Wednesday, October 20, 2010

Day 1 at the AgKnowledge Africa Share Fair - Making knowledge travel

After a fruitful day of learning, sharing and training, we moved into the actual Share Fair on Tuesday (19 October 2010). The opening ceremony in the tent started with Bruce Scott from ILRI welcoming the 300+ participants. This was followed by short statements from Lamourdia Thiombian, FAO representative, Koda Traore, CTA and Roxanna Samii, IFAD.



Bruce Scott on the Share Fair

The guest speaker at the Opening was Owen Barder, is a visiting fellow at the Center for Global Development. He made an excellent presentation and more about his presentation and the opening ceremony is captured in impressions of Roxanna Samii.

On each of our badges, along with our name and orgaization, there is a picture of an animal. After the Opening ceremony, Peter Ballantyne from ILRI asked us to find our own species over coffee and mingle and get to know them. Our first time blogger - Camille De Stoop – shares an interesting experience with her “brother duck”.

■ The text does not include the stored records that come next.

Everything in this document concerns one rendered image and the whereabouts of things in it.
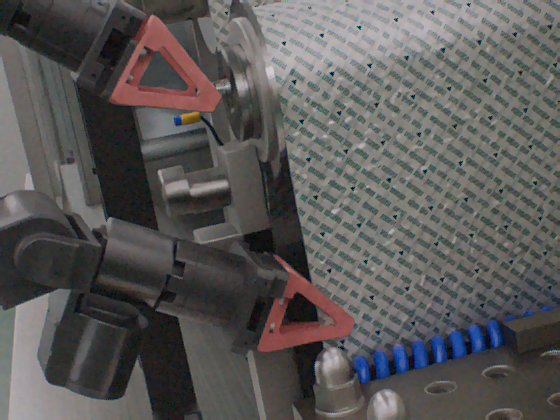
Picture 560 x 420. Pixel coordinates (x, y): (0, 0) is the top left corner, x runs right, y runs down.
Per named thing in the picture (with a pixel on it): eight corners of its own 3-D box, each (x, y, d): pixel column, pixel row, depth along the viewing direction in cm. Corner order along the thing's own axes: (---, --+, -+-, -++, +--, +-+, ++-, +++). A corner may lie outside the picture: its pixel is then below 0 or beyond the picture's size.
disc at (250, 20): (248, 153, 94) (219, -15, 88) (253, 152, 94) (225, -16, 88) (290, 206, 80) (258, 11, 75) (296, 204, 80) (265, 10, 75)
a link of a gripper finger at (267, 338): (345, 377, 81) (230, 346, 79) (321, 348, 88) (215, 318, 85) (375, 294, 80) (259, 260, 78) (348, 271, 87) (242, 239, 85)
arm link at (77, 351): (25, 231, 70) (7, 195, 78) (-26, 389, 72) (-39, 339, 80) (190, 270, 75) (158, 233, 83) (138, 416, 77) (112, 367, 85)
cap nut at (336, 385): (309, 403, 78) (298, 346, 77) (357, 390, 79) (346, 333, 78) (322, 422, 75) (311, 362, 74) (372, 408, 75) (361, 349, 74)
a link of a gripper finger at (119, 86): (200, 149, 76) (81, 88, 74) (186, 137, 83) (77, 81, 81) (245, 65, 76) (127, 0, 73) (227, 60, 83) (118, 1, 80)
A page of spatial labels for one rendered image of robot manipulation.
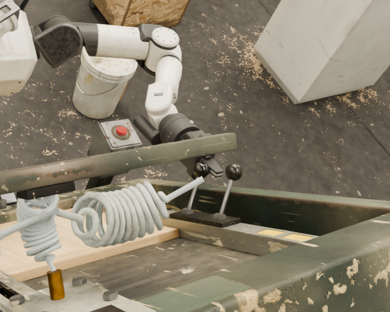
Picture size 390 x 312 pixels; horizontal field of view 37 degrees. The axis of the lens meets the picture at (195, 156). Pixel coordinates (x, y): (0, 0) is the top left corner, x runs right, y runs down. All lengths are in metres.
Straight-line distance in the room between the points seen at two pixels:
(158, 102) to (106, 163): 0.87
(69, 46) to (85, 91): 1.61
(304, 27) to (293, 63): 0.26
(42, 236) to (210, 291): 0.19
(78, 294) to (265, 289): 0.20
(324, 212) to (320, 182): 2.43
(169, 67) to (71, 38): 0.27
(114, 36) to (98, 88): 1.51
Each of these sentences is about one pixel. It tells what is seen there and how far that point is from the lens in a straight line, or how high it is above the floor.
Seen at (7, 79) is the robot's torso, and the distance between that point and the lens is 1.56.
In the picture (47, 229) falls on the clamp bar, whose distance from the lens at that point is 0.65.
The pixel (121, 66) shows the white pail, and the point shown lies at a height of 0.36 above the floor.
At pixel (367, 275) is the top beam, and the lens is 0.75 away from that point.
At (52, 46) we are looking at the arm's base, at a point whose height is 1.33.
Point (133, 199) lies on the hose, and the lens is 0.68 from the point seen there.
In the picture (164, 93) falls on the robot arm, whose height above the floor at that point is 1.40.
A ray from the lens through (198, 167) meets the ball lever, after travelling 1.31.
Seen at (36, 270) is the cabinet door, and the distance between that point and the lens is 1.18.
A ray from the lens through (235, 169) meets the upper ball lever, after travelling 1.22.
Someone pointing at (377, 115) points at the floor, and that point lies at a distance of 4.57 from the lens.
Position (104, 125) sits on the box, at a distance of 2.00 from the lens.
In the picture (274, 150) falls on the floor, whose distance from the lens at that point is 3.70.
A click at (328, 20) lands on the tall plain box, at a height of 0.64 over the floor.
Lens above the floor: 2.36
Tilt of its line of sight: 44 degrees down
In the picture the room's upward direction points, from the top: 31 degrees clockwise

Once the coffee was over, we separated into four learning pathways – water, climate change, land and livestock. The pathways integrate key knowledge processes and major knowledge spaces in a participatory process of mapping, sharing and connecting the people attending. Each pathway contains three phases: mapping, sharing and brokering. The idea is that at each phase the conversation should explicitly address grassroot spaces, intermediary spaces and research and policy spaces. More about how the learning pathways can be organized and used is available from the AgKnowledge Africa Wiki.

Each of the session’s first meeting is summarized below:

Water
Climate Change

Land

Livestock
During lunch participants continued networking, learning and sharing. Here is a beautiful story by Grace on how colleagues helped each other and shared their knowledge.

The beauty of this event has been the seamless integration of local culture and traditions in the Fair. The Bunna ladies are constantly serving excellent, and I mean EXCELLENT, coffee! The African horn is used continuously to sound breaks and starts of sessions.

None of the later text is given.